Piratage de TV5 Monde: Les hackers russes, une piste «risible»?

CYBER-ENQUÊTE L’hypothèse d’une attaque par des pirates russes est loin de faire l’unanimité parmi les experts…

Laure Cometti

— 

Le 8 avril 2015, la chaîne de télévision francophone TV5 Monde a été victime d'une cyber attaque.
Le 8 avril 2015, la chaîne de télévision francophone TV5 Monde a été victime d'une cyber attaque. — Christophe Ena/AP/SIPA

La cyberattaque de TV5 Monde a-t-elle été menée par des hackers russes ? C’est ce qu’affirmaient ce mardi l’AFP et L’Express, citant les premiers éléments de l’enquête qui minorent la piste djihadiste initialement privilégiée par le gouvernement. Que les auteurs soient russes ne permet toutefois pas de désigner les commanditaires de l’opération.

Dans la nuit du 8 au 9 avril, TV5 Monde a cessé d’émettre pendant plusieurs heures, son système informatique étant visé par une attaque revendiquée par « CyberCaliphate ». Deux mois après les faits, les premières analyses mettraient en évidence le rôle d’un groupe de pirates bien connus des sociétés de défense contre la cybercriminalité. Tantôt appelés Pawn storm ou APT28 (pour Advanced Persistent Threat, soit « menace avancée persistante »), ces hackers sont connus depuis 2007 pour leurs cyberattaques sophistiquées utilisant notamment la technique du phishing, employée dans le cas de TV5 Monde.

Une piste « risible »

Selon une source proche du dossier, les enquêteurs ont effectué un « travail d’investigation sur les adresses IP des ordinateurs d’où sont parties les attaques ». Cette information a déclenché une vague de railleries parmi les spécialistes de l’informatique, notamment sur Twitter. Avec des proxies ou des VPN, il est facile de se procurer une autre adresse IP, à des fins honnêtes (pour contourner la cyber-censure dans certains pays, par exemple) ou moins nobles.

 

« La communauté des spécialistes en informatique hésite entre la franche rigolade et la rage, car la presse relaie ce qu’il convient d’appeler de la propagande d’Etat », s’emporte Fabrice Epelboin, spécialiste du Web et enseignant à Sciences-Po. Pour lui, la piste des hackers russes est « risible ».

Même « signature » digitale

Cette piste repose sur d’autres indices. Après l’attaque, l’ANSSI, sorte de cyber-SAMU de l’Etat, a fait parvenir un échantillon du fichier utilisé par les pirates à des médias pour qu’ils vérifient s’ils n’étaient pas infectés. L’entreprise de cybersécurité FireEye a pu l’analyser. « En le comparant avec des attaques menées par APT28, on a observé des similitudes troublantes dans le mode opératoire et les outils techniques », affirme Yogi Chandiramani, directeur technique Europe. « C’est la même empreinte digitale », poursuit-il.

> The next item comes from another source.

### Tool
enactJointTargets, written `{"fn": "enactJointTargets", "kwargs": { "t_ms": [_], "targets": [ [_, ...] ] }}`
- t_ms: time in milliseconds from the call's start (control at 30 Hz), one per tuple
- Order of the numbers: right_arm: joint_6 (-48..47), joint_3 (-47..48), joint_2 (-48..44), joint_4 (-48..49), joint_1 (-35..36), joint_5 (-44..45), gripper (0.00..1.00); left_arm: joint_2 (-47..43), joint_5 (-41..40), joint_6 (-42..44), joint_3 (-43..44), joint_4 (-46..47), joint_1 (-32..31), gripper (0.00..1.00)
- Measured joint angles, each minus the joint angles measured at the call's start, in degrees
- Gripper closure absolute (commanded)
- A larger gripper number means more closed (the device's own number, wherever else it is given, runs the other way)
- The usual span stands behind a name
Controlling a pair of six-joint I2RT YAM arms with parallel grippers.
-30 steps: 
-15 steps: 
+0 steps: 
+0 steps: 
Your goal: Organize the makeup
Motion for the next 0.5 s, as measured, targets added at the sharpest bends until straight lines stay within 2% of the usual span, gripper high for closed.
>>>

« Les lignes de codes peuvent très bien avoir été écrites par une personne puis utilisées par une autre », avance pour sa part Fabrice Epelboin, évoquant le vaste marché noir des malwares.

De supposés liens avec le Kremlin

Le groupe APT28 est-il à la solde du Kremlin ? C’est la thèse avancée par FireEye dans un rapport publié en octobre 2014. Les indices : des lignes de codes écrites sur des claviers cyrilliques, une activité correspondant aux heures de bureau du fuseau horaire de Moscou et Saint-Pétersbourg, et des cibles qui ont en commun d’être dans le collimateur de la Russie (ministères géorgiens, institutions de pays d’Europe de l’Est, Maison Blanche…).

Pourquoi ces pirates russes s’en seraient-ils pris à TV5 Monde ? Pour Nicolas Arpagian, directeur à l’institut national des hautes études de la sécurité et de la justice, cette nouvelle piste jette un trouble sur le mobile des pirates. « Ils n’ont pas volé de donnés et leurs revendications laissent penser qu’ils ont visé la chaîne car elle représentait une caisse de résonance internationale ». Yogi Chandiramani juge qu’il peut s’agir d’un leurre « pour faire diversion du vrai but, empêcher la diffusion d’un reportage contraire aux intérêts russes par exemple ».

Nicolas Arpagian reste prudent. « Internet est un théâtre qui permet toutes les formes de dissimulation, et l’origine géographique de l’attaque ne permet pas toujours de remonter jusqu’à son commanditaire », insiste-t-il.